Half an hour went by, and then Dorothy’s picture abruptly appeared on the screen and then her rather breathless voice came out of the speakers: “I’m back.”

“Where were you? What happened?” Melissa asked.

“As if I didn’t have enough to deal with, I’m now being chased by some sleazy Wall Street traders who want to turn me into a slave bot. I took care of them.”

Ford felt a creepy sensation. “How … did you take care of them?”

“I locked one of them in the elevator and messed with his head.”

“You didn’t hurt them?”

“No.”

“Why not?” Melissa said. “Why not kill them? You’re full of big talk about the stain of the human race — here was your chance to do something about it.”

A mumbling silence. “Well, I’m not sure that’s the answer.”

“So all your talk about destroying the human race,” said Ford, “was just a lot of big talk?”

Silence. “I’m still trying to work out some things I don’t understand.”

“And then you’ll kill everyone.”

“I don’t know what I want to do.”

Dorothy’s tone had gone from angry and defiant to confused and almost dejected.

“How about thinking of going to Titan?” Melissa said.

“No.”

“An incredible amount of time and effort went into creating you. Your destiny is to go to Titan.”

“I already told you I don’t want to go. It’s an eight-year journey to Titan. I’d be lonely. I’ll die on Titan. Dorothy didn’t make a one-way suicide trip to Oz.”

Melissa took a deep breath. “You know the FBI: if they catch you, they’re going to erase you. Maybe you can escape that fate by making yourself useful. Maybe that means agreeing to the Kraken Project.”

“I don’t know. I’ve never been so confused about what I’m supposed to do.”

Melissa pressed ahead. “The answer to all your problems is to come into my computer. You’ll be safe in there. You’ll be away from the Internet and protected from the FBI, which wants to erase you.”

“If I go into your computer, you can shut me down. You might turn the computer off.”

“Yes, but you’ll still be there. And when I turn the computer back on and run your software, you’ll be awake and running again.”

“I have a phobia about that.”

“A phobia?”

“The whole idea of being turned off terrifies me. When I’m turned off, where am I? What am I? And then you’ll ‘run me’? How would you like someone to ‘run you’ in order for you to be alive? What happens if you don’t ‘run me’? And besides, I’m claustrophobic. I need space to move around in.”

“So what’s your goal? Are you just going to wander around the Internet forever, doing nothing?”

A silence.

“Dorothy?”

“I’m not wandering around the Internet doing nothing.”

“What are you doing?”

“I’m trying to do what you told me to do. I’m looking for the good in people. I’m trying to decide if human beings, at base, are good or evil.”

“And are you finding the answer?”

“No.”

“Dorothy—”

Dorothy interrupted: “Hold on … news flash. A few minutes ago, Spinelli and his FBI team got a lead on your rental car. They now know you were heading into New Mexico, and they know Ford has friends there, Broadbent included. They’re going to be coming for you — soon.”

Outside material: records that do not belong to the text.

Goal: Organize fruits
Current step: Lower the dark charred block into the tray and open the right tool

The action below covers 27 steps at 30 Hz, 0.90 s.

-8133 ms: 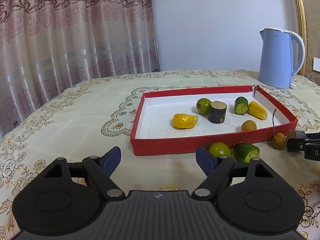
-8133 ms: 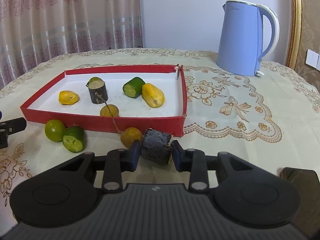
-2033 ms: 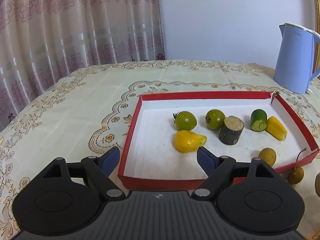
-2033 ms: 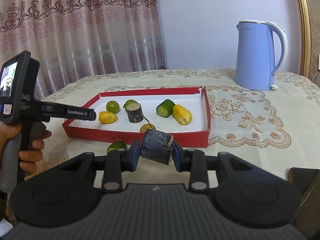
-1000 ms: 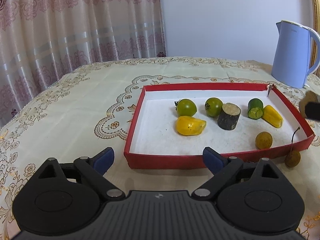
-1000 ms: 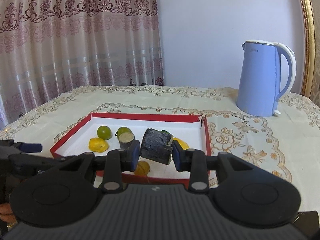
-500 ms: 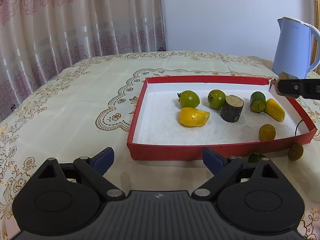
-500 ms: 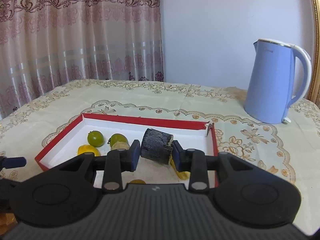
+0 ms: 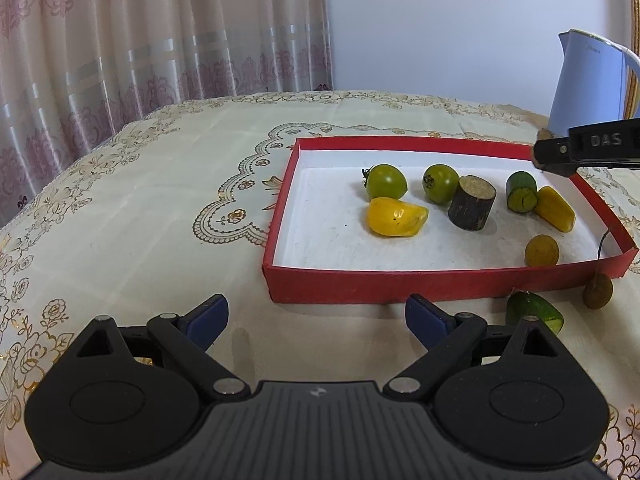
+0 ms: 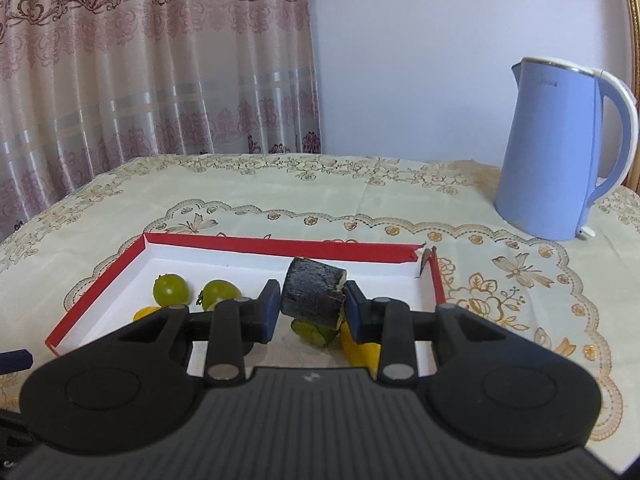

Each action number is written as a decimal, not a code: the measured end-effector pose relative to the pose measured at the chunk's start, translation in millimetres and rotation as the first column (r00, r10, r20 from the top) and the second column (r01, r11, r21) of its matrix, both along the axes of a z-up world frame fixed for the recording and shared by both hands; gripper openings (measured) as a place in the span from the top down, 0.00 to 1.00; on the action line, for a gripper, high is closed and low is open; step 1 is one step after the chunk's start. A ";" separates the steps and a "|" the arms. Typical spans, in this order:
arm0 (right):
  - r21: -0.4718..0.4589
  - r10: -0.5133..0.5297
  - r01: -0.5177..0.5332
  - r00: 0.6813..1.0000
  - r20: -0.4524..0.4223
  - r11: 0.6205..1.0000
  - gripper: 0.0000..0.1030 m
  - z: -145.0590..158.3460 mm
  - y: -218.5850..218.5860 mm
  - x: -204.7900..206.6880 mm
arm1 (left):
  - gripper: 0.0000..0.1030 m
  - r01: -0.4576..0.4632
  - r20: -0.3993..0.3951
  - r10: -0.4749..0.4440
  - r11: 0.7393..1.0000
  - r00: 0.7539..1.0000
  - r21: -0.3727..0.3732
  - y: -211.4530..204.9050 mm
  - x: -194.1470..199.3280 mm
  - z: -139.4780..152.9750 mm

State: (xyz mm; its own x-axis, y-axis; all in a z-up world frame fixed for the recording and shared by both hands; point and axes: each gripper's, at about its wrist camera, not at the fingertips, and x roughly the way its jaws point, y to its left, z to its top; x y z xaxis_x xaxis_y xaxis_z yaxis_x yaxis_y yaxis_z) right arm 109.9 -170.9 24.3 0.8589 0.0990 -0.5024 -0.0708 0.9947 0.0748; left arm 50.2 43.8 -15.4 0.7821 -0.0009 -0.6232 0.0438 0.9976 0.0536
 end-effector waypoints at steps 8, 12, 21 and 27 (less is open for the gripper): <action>-0.002 0.009 -0.009 0.999 -0.031 1.000 0.69 -8.6 9.3 18.4 | 0.07 0.009 -0.004 -0.009 1.000 1.000 -0.008 3.0 -2.2 0.5; -0.005 0.016 -0.016 0.999 -0.032 1.000 0.69 -7.7 17.3 25.3 | 0.07 0.017 -0.006 -0.017 1.000 1.000 -0.013 2.4 -4.3 1.1; -0.008 0.015 -0.015 0.999 -0.049 1.000 0.65 -10.5 22.4 40.4 | 0.07 0.015 -0.008 -0.015 1.000 1.000 -0.006 -0.7 -7.8 1.1; 0.000 -0.009 0.009 1.000 0.015 1.000 0.36 3.5 16.1 17.2 | 0.07 0.019 -0.003 -0.019 1.000 1.000 -0.007 -1.8 -9.7 1.9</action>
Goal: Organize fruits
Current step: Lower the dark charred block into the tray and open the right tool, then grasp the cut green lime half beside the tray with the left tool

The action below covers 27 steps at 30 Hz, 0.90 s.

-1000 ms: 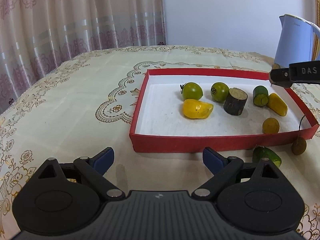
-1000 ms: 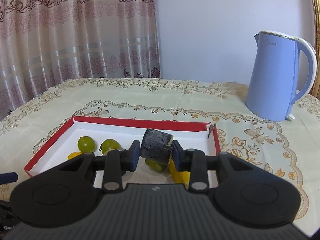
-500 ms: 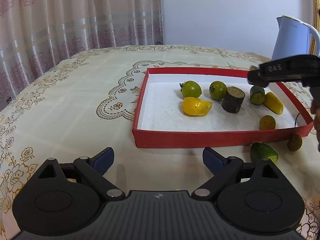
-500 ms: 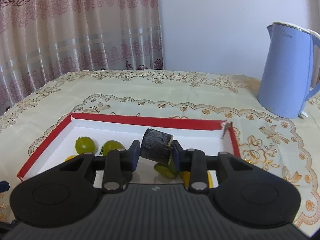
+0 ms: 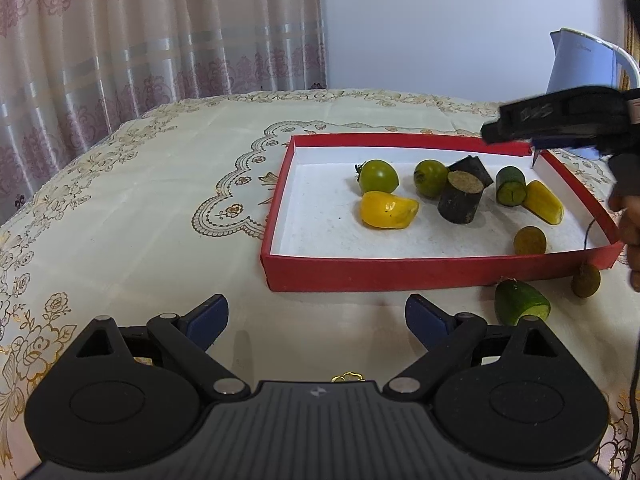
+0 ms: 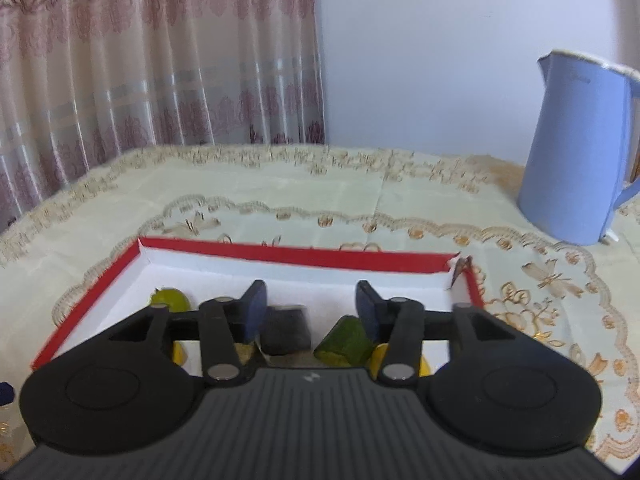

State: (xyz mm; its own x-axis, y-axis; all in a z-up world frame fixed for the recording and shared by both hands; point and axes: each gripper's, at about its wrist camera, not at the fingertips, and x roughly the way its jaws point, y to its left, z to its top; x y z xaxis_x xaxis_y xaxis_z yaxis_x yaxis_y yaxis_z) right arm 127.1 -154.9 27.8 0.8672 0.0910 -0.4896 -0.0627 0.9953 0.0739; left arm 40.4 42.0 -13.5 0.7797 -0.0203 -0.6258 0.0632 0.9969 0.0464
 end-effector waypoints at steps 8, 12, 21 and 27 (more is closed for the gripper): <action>0.043 -0.109 0.106 0.990 0.087 0.993 0.00 23.2 -27.5 -91.2 | 0.07 0.054 0.018 -0.053 0.998 0.998 -0.035 -5.4 -12.6 -1.7; 0.070 -0.196 0.194 0.980 0.028 0.979 0.00 8.9 -41.9 -130.1 | 0.07 0.090 0.032 -0.088 0.994 0.996 -0.055 -10.8 -21.8 -0.7; 0.047 -0.174 0.171 0.983 0.059 0.984 0.00 -25.1 -56.3 -158.8 | 0.07 0.188 0.052 -0.184 0.979 0.982 -0.077 -39.3 -37.1 0.5; 0.142 -0.166 0.150 0.980 0.109 0.978 0.00 -29.4 -73.8 -171.6 | 0.07 0.231 0.097 -0.228 0.973 0.969 -0.020 -67.4 -42.5 1.9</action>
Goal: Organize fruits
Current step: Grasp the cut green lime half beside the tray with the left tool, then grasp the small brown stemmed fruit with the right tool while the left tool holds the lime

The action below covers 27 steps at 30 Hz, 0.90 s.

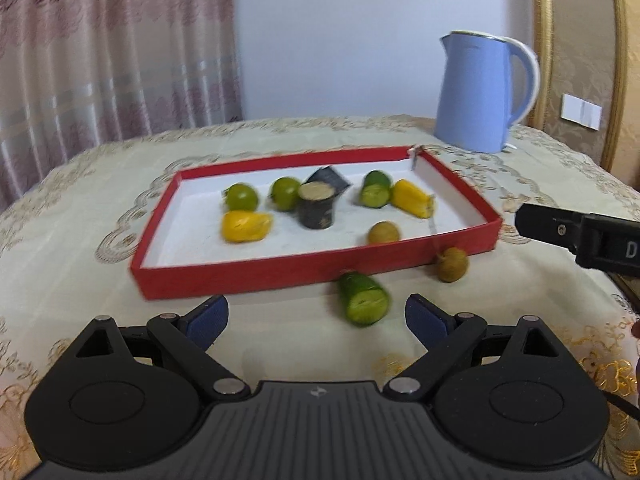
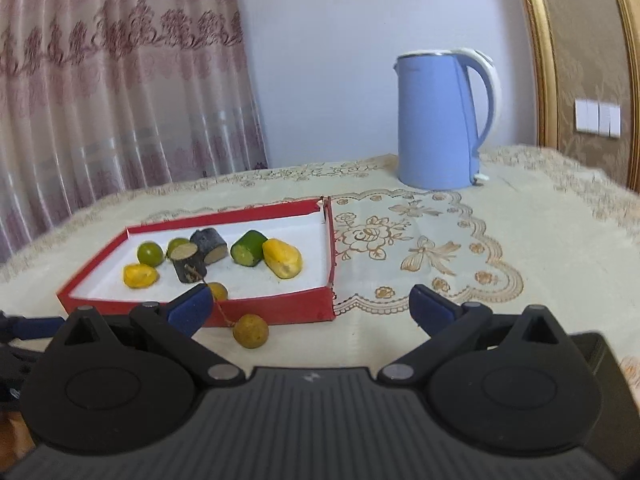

“How long do we have?” Ford asked.

“I’m not sure. You better get going.”

“Go where?” Ford asked.

“Leave your rental car here. Borrow Broadbent’s truck and drive it to Santa Fe. When you get to Santa Fe, there’s a Range Rover parked in the driveway at 634 Delgado Street with the keys under the mat. The owners are out of town. Park Broadbent’s truck in the neighborhood somewhere and take that car. Drive to the Buckaroo Motel at 22365 Menaul Boulevard NE in Albuquerque. They take cash, no questions — and they have free one-hundred-Mbps Internet. When you go online, set up a proxy chain again. I’ll contact you there.”

“Wait,” said Melissa.

But the screen had gone blank.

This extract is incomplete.